If there’s one piece of information you can find out about your customers that would most improve your brand, marketing, as well as your actual product or service itself, it’s the answer to this question:

“What did your customer do before they found your business?”

In other words, when it comes to the need you’re addressing, how do your target customers currently deal with it?

Instead of focusing on the solution you provide, it’s about understanding what change your customer wants to make. What do they want to improve in their life? And how are they addressing it?

New customers arrive at your website or see an ad knowing little to nothing about who you are and what you do.

What they do know, or at least feel, are their own needs and pain points.

And when it comes to understanding how a particular pain or need affects someone, there’s no better clue than their current behavior. 

Keep in mind how they address their need may not relate to your product or service. It may not relate to your direct competitors either.

When people have a real need in their life, they can get very creative in finding ways to solve it (or not!).

Looking at their behaviors helps crystallize the way your customer thinks about the issue.

It can help uncover answers to:

  • Which aspects of the problem are most important to them?
  • In what context do they think about the problem or possible solutions?
  • What words do they typically associate with the issue?
  • What’s their willingness to pay for a solution?

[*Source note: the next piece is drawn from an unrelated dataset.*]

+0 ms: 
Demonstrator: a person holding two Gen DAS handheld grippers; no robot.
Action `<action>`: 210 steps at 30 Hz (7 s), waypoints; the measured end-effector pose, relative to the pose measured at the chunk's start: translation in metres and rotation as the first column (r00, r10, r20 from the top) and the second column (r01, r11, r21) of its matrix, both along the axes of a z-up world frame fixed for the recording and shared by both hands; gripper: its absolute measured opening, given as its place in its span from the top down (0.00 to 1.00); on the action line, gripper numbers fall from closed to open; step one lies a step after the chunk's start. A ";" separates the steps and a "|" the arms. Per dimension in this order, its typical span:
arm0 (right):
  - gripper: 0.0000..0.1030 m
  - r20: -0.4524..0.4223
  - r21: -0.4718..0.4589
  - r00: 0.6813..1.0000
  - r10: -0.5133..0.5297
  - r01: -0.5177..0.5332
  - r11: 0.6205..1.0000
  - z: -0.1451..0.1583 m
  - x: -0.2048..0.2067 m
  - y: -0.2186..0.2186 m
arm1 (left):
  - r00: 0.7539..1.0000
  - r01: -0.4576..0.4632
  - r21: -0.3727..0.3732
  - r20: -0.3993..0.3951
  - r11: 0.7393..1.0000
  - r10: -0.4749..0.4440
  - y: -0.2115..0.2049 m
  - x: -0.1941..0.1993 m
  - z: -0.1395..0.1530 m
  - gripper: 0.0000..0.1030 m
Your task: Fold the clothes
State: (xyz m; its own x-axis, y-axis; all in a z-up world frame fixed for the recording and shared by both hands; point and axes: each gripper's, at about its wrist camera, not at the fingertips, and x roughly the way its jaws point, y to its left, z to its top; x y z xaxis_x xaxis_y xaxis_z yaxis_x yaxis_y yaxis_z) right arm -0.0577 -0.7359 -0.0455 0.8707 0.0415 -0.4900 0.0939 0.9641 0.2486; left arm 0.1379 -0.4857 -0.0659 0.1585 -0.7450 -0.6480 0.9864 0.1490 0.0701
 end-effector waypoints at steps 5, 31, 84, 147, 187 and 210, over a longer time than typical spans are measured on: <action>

All of those questions contribute key pieces of information for how to engage your customers.

To highlight how you can apply this, we can look at a couple examples from our brand consulting clients.

 

Some Customer Behavior Examples

Over the past year, we’ve worked with a company that created a dieting app for people who need help planning meals and tracking their nutrition intake.

In our market research, we saw that one of the most common ways their audience tracked their diet was with a DIY approach. Despite all the dieting apps available out there with fancy features, this group preferred to use pen, paper, or just a good old fashioned Excel spreadsheet.

For the questions above, this segment’s answers were roughly:

  • Most important aspects: speed, simplicity
  • Context for how they think about the problem: basic list
  • How they might describe the need: “food diary”
  • Willingness to pay:  essentially $0 (minus their own time and effort)

These folks aren’t in the mindset of bells and whistles. They’re coming from the world of bare bones and easy. 

That’s key information to know.

It meant that messaging to this group needed to center around ways to improve on their current solution through automation, ease of use, and improved nutrition data provided by the app.

While this situation was fairly straightforward, other customer needs and behaviors require more unpacking.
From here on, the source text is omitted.